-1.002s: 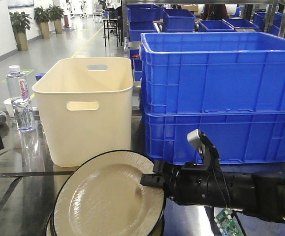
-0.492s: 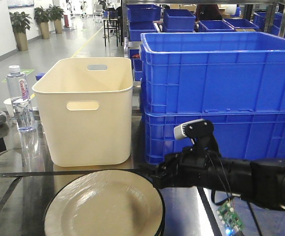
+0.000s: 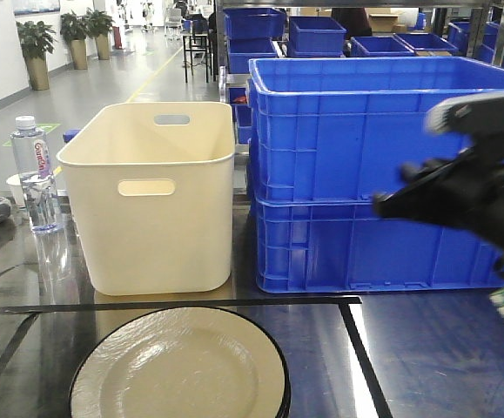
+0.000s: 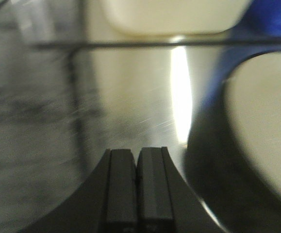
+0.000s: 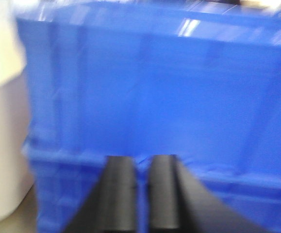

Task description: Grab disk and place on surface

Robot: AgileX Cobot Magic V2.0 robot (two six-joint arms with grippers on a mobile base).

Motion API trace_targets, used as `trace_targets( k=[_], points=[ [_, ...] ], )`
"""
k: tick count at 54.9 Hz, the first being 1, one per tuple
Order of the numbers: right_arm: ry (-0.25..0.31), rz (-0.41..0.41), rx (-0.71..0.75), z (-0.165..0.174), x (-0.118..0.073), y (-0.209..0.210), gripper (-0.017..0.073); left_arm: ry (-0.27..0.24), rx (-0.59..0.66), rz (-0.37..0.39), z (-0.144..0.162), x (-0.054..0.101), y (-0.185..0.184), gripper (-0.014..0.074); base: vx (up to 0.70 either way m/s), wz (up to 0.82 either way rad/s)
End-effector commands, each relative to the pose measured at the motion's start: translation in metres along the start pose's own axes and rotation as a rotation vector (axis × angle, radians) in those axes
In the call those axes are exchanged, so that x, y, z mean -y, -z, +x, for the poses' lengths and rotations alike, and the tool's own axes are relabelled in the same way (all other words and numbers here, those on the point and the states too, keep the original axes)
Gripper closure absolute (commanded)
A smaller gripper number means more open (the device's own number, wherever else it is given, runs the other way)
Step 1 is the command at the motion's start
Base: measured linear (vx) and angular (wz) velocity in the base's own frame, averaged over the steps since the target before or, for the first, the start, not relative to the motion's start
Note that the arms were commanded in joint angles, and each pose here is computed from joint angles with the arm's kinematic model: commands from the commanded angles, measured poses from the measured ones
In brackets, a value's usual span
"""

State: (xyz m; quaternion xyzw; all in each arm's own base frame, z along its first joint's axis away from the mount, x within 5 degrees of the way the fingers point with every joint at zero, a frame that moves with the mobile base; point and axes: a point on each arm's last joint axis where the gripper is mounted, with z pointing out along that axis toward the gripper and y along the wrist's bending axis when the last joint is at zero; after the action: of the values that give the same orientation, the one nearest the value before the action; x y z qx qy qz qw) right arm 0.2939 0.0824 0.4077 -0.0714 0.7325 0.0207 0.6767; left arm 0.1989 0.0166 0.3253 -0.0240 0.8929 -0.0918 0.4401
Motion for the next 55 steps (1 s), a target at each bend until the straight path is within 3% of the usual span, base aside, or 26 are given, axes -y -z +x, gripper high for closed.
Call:
trace_targets(
  k=[1,5,10,21,30,44,55],
  points=[
    [-0.034,0.037,0.118,-0.036,0.012,0.039,0.0575,0.001,0.076,-0.165,-0.011,-0.012,0.010,0.0595,0.00,0.00],
    [-0.037,0.039,0.148,-0.039,0.017,0.060,0.0574,-0.001,0.087,-0.230,-0.012,-0.017,0.013,0.0595,0.00,0.00],
    [-0.036,0.039,0.149,-0.028,0.021,0.082,0.0575,-0.042,0.151,-0.269,-0.015,-0.017,0.025,0.0595,0.00,0.00],
    [0.008,-0.017,0.127,0.014,0.023,0.124,0.0575,-0.106,0.430,-0.248,-0.019,0.004,0.073,0.0595,0.00,0.00],
    [0.020,-0.092,0.125,0.038,0.018,0.142,0.0571,-0.127,0.640,-0.216,0.007,0.019,0.114,0.0595,0.00,0.00],
    [0.018,-0.088,0.132,0.039,0.020,0.146,0.0568,-0.086,0.677,-0.152,0.077,0.025,0.127,0.0595,0.00,0.00],
    [0.015,-0.095,0.133,0.039,0.019,0.146,0.0568,-0.079,0.708,-0.143,0.095,0.025,0.128,0.0595,0.00,0.00]
  ],
)
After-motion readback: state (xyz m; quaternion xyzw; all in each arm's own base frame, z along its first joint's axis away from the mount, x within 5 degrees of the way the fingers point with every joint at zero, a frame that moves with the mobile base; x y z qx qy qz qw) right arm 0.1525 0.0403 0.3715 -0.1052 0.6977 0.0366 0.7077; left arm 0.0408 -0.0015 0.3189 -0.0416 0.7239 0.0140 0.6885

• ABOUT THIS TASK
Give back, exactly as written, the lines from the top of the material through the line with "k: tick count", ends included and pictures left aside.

• TASK ANSWER
-1.002s: 
-0.492s: 
+0.000s: 
+0.000s: 
+0.000s: 

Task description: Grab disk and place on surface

Robot: AgileX Cobot Magic V2.0 robot (two six-joint arms with grippers on a mobile base).

Motion API trace_targets, used as `trace_targets( k=[_], points=[ [_, ...] ], )`
"""
k: tick count at 54.9 Hz, the first being 1, one per tuple

This answer leaves nothing further to address.